An Africa flooded by a warm sea

When Palaeophis colossaeus was swimming through what is now the Sahara, the landscape bore no resemblance to today’s dunes and sandstorms. Instead, there was a belt of shallow sea fringed by mangroves, estuaries and sandbars, fed by rivers emptying into warm coastal waters.

Fossils from Mali reveal a mosaic of marine life: large fish, sharks, coastal crocodilomorphs and other sea snakes, including Amananulam sanogoi. Together, they suggest a complex ecosystem with multiple layers of predators and prey.

Ecosystem element	Likely role
Large fish	Main food source for major predators
Sharks and rays	Mid-level predators, sometimes prey for giants
Giant marine snakes	Super-predators dominating shallow coastal areas
Crocodilomorphs	Hunting rivals, competing for fish and carcasses

This abundance was probably encouraged by a warmer global climate. Higher tropical temperatures raise the metabolism of ectothermic reptiles, which rely on external heat. With plentiful energy and food available year-round, gigantism can pay off: a larger body retains heat more effectively and can dominate territorial disputes.

Hot climate, giant bodies: what Palaeophis tells us

Palaeophis colossaeus helps clarify how temperature shifts can shape evolution. In several respects, it is the marine counterpart to Titanoboa-the enormous land snake found in Colombia-which lived in very warm, swampy forests a few million years later.

Both examples point to the same pattern: as tropical climates heat up, reptiles tend to grow larger-provided there is enough food. When the leading predators expand in size, the entire system is forced to readjust. Prey must adopt new escape strategies, other hunters shift into different niches, and smaller species come under pressure to specialise.

"Studying these fossils works like a natural laboratory for observing what rising temperatures can do to entire food chains."

What this has to do with today’s warming

The planet is now entering another period of rapid warming, this time driven by human activity. Modern responses are not identical to those of the Eocene, because continents, ocean currents and the cast of species are different. Even so, certain parallels can help illuminate risks and trends.

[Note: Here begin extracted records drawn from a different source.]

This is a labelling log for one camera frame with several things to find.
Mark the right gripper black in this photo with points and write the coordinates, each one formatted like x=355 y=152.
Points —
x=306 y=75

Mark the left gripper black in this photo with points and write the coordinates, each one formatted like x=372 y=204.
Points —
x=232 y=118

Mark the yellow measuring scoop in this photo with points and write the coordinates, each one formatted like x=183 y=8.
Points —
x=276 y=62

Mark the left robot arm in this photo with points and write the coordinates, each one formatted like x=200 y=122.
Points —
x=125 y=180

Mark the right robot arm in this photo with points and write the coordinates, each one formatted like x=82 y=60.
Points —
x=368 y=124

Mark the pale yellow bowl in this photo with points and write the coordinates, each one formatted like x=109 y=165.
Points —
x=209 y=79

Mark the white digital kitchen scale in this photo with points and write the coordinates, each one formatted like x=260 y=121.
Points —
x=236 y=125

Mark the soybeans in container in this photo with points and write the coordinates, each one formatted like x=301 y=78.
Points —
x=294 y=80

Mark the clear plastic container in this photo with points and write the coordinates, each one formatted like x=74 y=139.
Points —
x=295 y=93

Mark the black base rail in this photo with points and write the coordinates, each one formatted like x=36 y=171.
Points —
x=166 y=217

Marine species are already moving polewards in search of cooler waters;
Coral bleaching events reduce shelter for fish, with knock-on effects throughout food webs;
Temperature changes influence growth, reproduction and metabolism in today’s fish and reptiles.

If warmer conditions once favoured giants such as Palaeophis colossaeus, the present-day context also includes pollution, overfishing and habitat loss-factors that make it far harder for any similar “success model” to play out. The danger is not the emergence of a new super-predator, but the collapse of ecosystems before new forms of life have time to adapt.

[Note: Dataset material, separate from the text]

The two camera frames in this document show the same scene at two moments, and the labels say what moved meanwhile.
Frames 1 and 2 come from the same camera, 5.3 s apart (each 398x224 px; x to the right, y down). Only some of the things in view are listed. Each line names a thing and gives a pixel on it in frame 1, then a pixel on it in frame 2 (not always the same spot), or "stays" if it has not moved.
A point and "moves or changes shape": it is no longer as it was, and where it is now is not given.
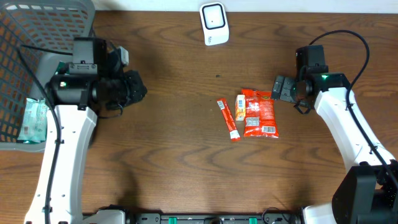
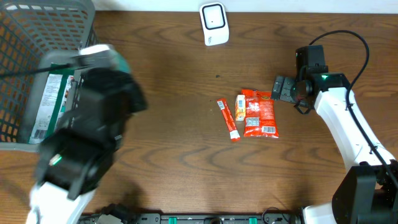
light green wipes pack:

Terms and ideas that help make sense of the story

For readers who do not follow palaeontology closely, some concepts can appear quickly and feel unfamiliar. Two are particularly useful to unpack: the Eocene and Palaeophiidae.

The Eocene is a slice of Earth’s history spanning roughly 56 to 34 million years ago. It was generally warm, with forests extending close to the poles and shallow seas covering parts of continents that are now dry land. Many modern groups of mammals and birds emerged during this time, while giant reptiles still maintained a strong presence across numerous environments.

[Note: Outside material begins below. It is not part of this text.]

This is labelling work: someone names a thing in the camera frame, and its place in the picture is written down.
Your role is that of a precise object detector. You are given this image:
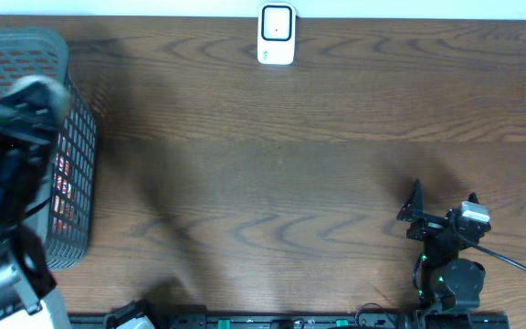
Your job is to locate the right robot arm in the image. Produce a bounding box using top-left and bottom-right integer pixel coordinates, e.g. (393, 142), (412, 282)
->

Palaeophiidae is the family to which Palaeophis colossaeus belonged. These snakes were highly specialised for marine life: elongated bodies, vertebrae modified for efficient undulating swimming and, likely, little time spent on land-if they left the water at all. Unlike many snakes today, they appear to have followed a near “cetacean-like” trajectory, edging towards a fully aquatic existence.

One useful way to picture their role is to imagine an elongated, reptilian version of a hunting dolphin or seal. Instead of flippers, the body provides propulsion; rather than teeth adapted for tearing, they would have had a set of fangs designed to grip and swallow. Alongside sharks, they formed a kind of “hunters’ club” that stabilised the old sea by removing sick fish, controlling populations and creating opportunities for new species.